I think I'm just whiney this evening because of The Headache. Going on a self-pity binge. Gotta head it off at the pass!!!! I only allow myself two days of self pity a year and I don't want to waste a day of good pity party time so early in the first quarter!!!
The Bongos are banging at my head
Going to work today, had a great last two days, today maybe not so good, but who knows where the day may take me? It only takes a little reprieve for my natural optimism to bubble to the top!!!
Going to work today, had a great last two days, today maybe not so good, but who knows where the day may take me? It only takes a little reprieve for my natural optimism to bubble to the top!!!
Monday, March 2, 2009
At Last a GREAT DAY!!!
I was able to work a full eight hours today. Yeah!!! Woo Hoo!!! At last, it's been a few weeks! And it was a great productive day - plenty to keep busy with, just the kind of day I like. Also got to sit in on a class on Flex that one of the guys at work was giving. He was a very good teacher, and since I'm way way out of date using these types of tools (I developed some apps at my last two jobs with similar tools but not XML but that was SIX YEARS AGO an ice age when working with programming) I found it very interesting. We are having another session tomorrow morning, and I am hoping/praying that The Headache and The Belly behave tonight, as I really want to attend.

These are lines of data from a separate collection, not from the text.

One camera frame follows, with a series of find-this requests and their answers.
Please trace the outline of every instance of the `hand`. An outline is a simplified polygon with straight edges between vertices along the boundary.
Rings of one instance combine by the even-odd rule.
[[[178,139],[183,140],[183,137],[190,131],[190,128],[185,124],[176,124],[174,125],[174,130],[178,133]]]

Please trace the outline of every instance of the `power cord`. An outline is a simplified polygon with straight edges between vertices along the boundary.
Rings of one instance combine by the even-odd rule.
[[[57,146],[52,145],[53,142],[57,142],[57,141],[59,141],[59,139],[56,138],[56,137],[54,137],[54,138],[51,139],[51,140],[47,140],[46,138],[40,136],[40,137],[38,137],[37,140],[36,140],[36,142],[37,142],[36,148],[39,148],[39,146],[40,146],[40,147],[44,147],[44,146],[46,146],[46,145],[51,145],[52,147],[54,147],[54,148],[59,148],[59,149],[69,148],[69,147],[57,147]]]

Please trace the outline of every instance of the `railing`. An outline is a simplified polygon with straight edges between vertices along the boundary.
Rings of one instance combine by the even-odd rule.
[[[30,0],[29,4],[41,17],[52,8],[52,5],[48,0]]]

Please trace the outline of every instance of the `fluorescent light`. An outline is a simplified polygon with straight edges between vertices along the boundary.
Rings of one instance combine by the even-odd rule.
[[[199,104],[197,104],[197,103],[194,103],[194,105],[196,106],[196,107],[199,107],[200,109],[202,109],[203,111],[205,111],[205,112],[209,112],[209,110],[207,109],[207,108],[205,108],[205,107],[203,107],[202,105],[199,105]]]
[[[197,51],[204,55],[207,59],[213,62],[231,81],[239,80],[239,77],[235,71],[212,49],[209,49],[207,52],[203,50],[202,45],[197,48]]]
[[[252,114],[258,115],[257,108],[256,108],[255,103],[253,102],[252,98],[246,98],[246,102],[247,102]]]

I rewrote some documentation that I thought I had written a couple of weeks ago. I was testing it last Friday but alas, we had made a wrong assumption and one of the reasons I love where I work: I met with my boss in charge of that product this morning, we discussed, we popped out a few possibilities, I checked with the customer, my boss changes and compiles and BANG we have it all fixed in just a couple of hours. Unfortunately, it meant a rewrite of the documentation but that's minor compared to the speed we got things done. That's the beauty of working for a small nimble company. I should finish the documentation by tomorrow noon.
The Headache is making itself known tonight and I have been ordered to put The Belly on the soft white squishy food diet - cream of rice and mashed yukon golds extremely low fat etc etc etc. Sigh, but at least The Belly got fed tonight. It's complaining and hurting, but better than last week. I'm afraid I may have to placate The Belly with some pain medication before I go to bed.
Sunday, March 1, 2009
Jackhammers of DOOM
I don't know if a change is coming in the weather, or I was just a little too active this evening. The Headache started getting more insistent about 7:00 PM. It's one of those nights where it lurches and reaches a level then lurches again. I think I have the jackhammers of doom pounding at my head!
I'm gonna reup my indomethacin to another 50 mg and if that doesn't do it another 50 in a couple of hours, back to the 200 mg per day. I was hoping to be able to decrease this as The Belly isn't happy at all. I guess I will quit eating instead of quit taking the indomethacin - it hurts a lot less!
A strange happening - my blog posting date and time has been stuck this last week. I just noticed (I will blame my laxity on the Jackhammers of DOOM run by OompaLoompas) and have had to go back and guestimate time and date. I wonder what could have done that???
Do Nuthin' Day
I have done a big lot of nothing today. The Headache appreciates it mightily. I have cut back on the indomethacin yesterday and today to 100 mg per day instead of 200 mg. The Headache still hurts but The Belly is feeling better.
I did bake a birthday cake for my brother's birthday, but that wasn't a lot of effort. I am not eating much which is helping The Belly also.
I dreamt last night about sleeping in bathtubs and woke up with my head jammed up against the headboard of my bed. No wonder!!!